[Task objective]: Transcribe the data that follows, exactly and in full.
===============
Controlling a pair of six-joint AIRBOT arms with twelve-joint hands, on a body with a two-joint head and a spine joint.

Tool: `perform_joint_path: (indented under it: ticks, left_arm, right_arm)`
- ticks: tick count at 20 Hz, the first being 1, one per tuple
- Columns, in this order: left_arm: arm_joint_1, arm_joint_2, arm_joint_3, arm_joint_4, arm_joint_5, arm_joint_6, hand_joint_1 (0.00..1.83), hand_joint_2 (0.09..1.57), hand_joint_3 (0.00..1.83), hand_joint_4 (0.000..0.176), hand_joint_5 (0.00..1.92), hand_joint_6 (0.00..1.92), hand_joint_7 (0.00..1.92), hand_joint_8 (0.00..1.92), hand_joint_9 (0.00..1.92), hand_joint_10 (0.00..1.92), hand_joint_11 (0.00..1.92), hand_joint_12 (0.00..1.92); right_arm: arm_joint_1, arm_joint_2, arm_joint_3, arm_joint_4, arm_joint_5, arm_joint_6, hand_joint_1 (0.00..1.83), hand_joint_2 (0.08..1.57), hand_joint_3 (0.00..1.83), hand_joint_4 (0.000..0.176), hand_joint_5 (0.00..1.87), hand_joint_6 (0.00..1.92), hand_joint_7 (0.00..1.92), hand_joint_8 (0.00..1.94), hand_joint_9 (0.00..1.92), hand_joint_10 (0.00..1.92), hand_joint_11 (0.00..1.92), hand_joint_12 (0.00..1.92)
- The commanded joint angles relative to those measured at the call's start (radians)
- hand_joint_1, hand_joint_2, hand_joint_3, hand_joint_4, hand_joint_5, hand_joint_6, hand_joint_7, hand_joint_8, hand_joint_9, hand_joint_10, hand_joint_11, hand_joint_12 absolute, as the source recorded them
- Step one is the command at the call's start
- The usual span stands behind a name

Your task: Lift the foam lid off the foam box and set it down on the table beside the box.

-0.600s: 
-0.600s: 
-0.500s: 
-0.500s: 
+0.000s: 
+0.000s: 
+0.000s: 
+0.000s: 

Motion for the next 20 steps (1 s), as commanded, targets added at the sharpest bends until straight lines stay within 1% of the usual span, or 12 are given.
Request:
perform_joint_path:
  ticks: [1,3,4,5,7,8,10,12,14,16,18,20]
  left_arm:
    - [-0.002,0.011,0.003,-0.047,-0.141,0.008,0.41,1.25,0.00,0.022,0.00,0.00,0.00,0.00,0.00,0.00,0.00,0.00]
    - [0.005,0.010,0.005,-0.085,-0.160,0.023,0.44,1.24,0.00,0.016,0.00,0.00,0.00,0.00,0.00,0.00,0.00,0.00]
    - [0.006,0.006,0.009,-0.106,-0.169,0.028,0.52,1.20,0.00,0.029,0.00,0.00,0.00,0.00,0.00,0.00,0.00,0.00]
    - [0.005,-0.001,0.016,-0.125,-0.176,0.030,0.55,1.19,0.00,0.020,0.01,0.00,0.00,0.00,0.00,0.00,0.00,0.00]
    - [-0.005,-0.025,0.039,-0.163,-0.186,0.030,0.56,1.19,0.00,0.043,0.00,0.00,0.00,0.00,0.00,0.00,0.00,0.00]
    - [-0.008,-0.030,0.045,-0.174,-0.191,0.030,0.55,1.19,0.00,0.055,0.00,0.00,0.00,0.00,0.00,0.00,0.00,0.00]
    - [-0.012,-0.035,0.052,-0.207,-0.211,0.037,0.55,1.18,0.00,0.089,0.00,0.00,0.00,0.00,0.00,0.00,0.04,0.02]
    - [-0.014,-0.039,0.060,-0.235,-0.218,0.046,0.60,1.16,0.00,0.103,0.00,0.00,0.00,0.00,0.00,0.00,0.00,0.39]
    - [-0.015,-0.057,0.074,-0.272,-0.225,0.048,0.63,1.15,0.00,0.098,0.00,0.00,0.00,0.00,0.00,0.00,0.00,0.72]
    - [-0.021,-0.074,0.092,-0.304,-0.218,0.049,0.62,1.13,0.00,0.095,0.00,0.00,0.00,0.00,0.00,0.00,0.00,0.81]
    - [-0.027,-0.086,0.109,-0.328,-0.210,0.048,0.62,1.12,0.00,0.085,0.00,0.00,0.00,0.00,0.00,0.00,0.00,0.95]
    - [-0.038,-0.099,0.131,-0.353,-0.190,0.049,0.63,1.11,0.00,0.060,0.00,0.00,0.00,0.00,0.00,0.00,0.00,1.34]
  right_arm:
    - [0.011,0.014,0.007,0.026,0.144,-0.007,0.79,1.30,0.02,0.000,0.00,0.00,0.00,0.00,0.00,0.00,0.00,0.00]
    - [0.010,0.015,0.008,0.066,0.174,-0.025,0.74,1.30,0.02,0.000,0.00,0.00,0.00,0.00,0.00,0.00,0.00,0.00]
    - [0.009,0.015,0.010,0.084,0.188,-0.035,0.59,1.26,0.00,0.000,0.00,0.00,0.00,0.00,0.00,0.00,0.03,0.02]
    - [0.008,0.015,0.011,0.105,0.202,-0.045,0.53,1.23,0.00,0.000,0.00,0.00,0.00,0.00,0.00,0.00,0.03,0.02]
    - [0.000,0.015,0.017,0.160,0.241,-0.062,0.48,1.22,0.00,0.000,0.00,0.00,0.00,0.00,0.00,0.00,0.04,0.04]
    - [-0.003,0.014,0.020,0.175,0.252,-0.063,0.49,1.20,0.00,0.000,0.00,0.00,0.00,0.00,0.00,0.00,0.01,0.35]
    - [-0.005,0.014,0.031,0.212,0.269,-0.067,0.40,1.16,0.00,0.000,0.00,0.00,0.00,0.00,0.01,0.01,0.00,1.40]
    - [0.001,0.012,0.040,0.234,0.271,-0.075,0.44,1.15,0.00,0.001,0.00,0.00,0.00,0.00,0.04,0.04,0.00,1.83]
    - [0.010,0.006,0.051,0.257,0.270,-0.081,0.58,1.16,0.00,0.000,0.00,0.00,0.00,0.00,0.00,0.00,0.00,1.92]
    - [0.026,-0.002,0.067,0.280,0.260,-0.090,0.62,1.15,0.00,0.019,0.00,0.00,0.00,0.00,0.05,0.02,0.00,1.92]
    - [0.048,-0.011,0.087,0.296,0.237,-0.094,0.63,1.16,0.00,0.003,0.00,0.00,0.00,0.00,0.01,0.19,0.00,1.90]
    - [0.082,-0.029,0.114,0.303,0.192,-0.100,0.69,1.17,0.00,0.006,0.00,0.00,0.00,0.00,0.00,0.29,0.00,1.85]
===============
[Result]:
Controlling a pair of six-joint AIRBOT arms with twelve-joint hands, on a body with a two-joint head and a spine joint.

Tool: `perform_joint_path: (indented under it: ticks, left_arm, right_arm)`
- ticks: tick count at 20 Hz, the first being 1, one per tuple
- Columns, in this order: left_arm: arm_joint_1, arm_joint_2, arm_joint_3, arm_joint_4, arm_joint_5, arm_joint_6, hand_joint_1 (0.00..1.83), hand_joint_2 (0.09..1.57), hand_joint_3 (0.00..1.83), hand_joint_4 (0.000..0.176), hand_joint_5 (0.00..1.92), hand_joint_6 (0.00..1.92), hand_joint_7 (0.00..1.92), hand_joint_8 (0.00..1.92), hand_joint_9 (0.00..1.92), hand_joint_10 (0.00..1.92), hand_joint_11 (0.00..1.92), hand_joint_12 (0.00..1.92); right_arm: arm_joint_1, arm_joint_2, arm_joint_3, arm_joint_4, arm_joint_5, arm_joint_6, hand_joint_1 (0.00..1.83), hand_joint_2 (0.08..1.57), hand_joint_3 (0.00..1.83), hand_joint_4 (0.000..0.176), hand_joint_5 (0.00..1.87), hand_joint_6 (0.00..1.92), hand_joint_7 (0.00..1.92), hand_joint_8 (0.00..1.94), hand_joint_9 (0.00..1.92), hand_joint_10 (0.00..1.92), hand_joint_11 (0.00..1.92), hand_joint_12 (0.00..1.92)
- The commanded joint angles relative to those measured at the call's start (radians)
- hand_joint_1, hand_joint_2, hand_joint_3, hand_joint_4, hand_joint_5, hand_joint_6, hand_joint_7, hand_joint_8, hand_joint_9, hand_joint_10, hand_joint_11, hand_joint_12 absolute, as the source recorded them
- Step one is the command at the call's start
- The usual span stands behind a name

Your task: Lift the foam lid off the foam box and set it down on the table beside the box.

-0.600s: 
-0.600s: 
-0.500s: 
-0.500s: 
+0.000s: 
+0.000s: 
+0.000s: 
+0.000s: 

Motion for the next 20 steps (1 s), as commanded, targets added at the sharpest bends until straight lines stay within 1% of the usual span, or 12 are given.
Request:
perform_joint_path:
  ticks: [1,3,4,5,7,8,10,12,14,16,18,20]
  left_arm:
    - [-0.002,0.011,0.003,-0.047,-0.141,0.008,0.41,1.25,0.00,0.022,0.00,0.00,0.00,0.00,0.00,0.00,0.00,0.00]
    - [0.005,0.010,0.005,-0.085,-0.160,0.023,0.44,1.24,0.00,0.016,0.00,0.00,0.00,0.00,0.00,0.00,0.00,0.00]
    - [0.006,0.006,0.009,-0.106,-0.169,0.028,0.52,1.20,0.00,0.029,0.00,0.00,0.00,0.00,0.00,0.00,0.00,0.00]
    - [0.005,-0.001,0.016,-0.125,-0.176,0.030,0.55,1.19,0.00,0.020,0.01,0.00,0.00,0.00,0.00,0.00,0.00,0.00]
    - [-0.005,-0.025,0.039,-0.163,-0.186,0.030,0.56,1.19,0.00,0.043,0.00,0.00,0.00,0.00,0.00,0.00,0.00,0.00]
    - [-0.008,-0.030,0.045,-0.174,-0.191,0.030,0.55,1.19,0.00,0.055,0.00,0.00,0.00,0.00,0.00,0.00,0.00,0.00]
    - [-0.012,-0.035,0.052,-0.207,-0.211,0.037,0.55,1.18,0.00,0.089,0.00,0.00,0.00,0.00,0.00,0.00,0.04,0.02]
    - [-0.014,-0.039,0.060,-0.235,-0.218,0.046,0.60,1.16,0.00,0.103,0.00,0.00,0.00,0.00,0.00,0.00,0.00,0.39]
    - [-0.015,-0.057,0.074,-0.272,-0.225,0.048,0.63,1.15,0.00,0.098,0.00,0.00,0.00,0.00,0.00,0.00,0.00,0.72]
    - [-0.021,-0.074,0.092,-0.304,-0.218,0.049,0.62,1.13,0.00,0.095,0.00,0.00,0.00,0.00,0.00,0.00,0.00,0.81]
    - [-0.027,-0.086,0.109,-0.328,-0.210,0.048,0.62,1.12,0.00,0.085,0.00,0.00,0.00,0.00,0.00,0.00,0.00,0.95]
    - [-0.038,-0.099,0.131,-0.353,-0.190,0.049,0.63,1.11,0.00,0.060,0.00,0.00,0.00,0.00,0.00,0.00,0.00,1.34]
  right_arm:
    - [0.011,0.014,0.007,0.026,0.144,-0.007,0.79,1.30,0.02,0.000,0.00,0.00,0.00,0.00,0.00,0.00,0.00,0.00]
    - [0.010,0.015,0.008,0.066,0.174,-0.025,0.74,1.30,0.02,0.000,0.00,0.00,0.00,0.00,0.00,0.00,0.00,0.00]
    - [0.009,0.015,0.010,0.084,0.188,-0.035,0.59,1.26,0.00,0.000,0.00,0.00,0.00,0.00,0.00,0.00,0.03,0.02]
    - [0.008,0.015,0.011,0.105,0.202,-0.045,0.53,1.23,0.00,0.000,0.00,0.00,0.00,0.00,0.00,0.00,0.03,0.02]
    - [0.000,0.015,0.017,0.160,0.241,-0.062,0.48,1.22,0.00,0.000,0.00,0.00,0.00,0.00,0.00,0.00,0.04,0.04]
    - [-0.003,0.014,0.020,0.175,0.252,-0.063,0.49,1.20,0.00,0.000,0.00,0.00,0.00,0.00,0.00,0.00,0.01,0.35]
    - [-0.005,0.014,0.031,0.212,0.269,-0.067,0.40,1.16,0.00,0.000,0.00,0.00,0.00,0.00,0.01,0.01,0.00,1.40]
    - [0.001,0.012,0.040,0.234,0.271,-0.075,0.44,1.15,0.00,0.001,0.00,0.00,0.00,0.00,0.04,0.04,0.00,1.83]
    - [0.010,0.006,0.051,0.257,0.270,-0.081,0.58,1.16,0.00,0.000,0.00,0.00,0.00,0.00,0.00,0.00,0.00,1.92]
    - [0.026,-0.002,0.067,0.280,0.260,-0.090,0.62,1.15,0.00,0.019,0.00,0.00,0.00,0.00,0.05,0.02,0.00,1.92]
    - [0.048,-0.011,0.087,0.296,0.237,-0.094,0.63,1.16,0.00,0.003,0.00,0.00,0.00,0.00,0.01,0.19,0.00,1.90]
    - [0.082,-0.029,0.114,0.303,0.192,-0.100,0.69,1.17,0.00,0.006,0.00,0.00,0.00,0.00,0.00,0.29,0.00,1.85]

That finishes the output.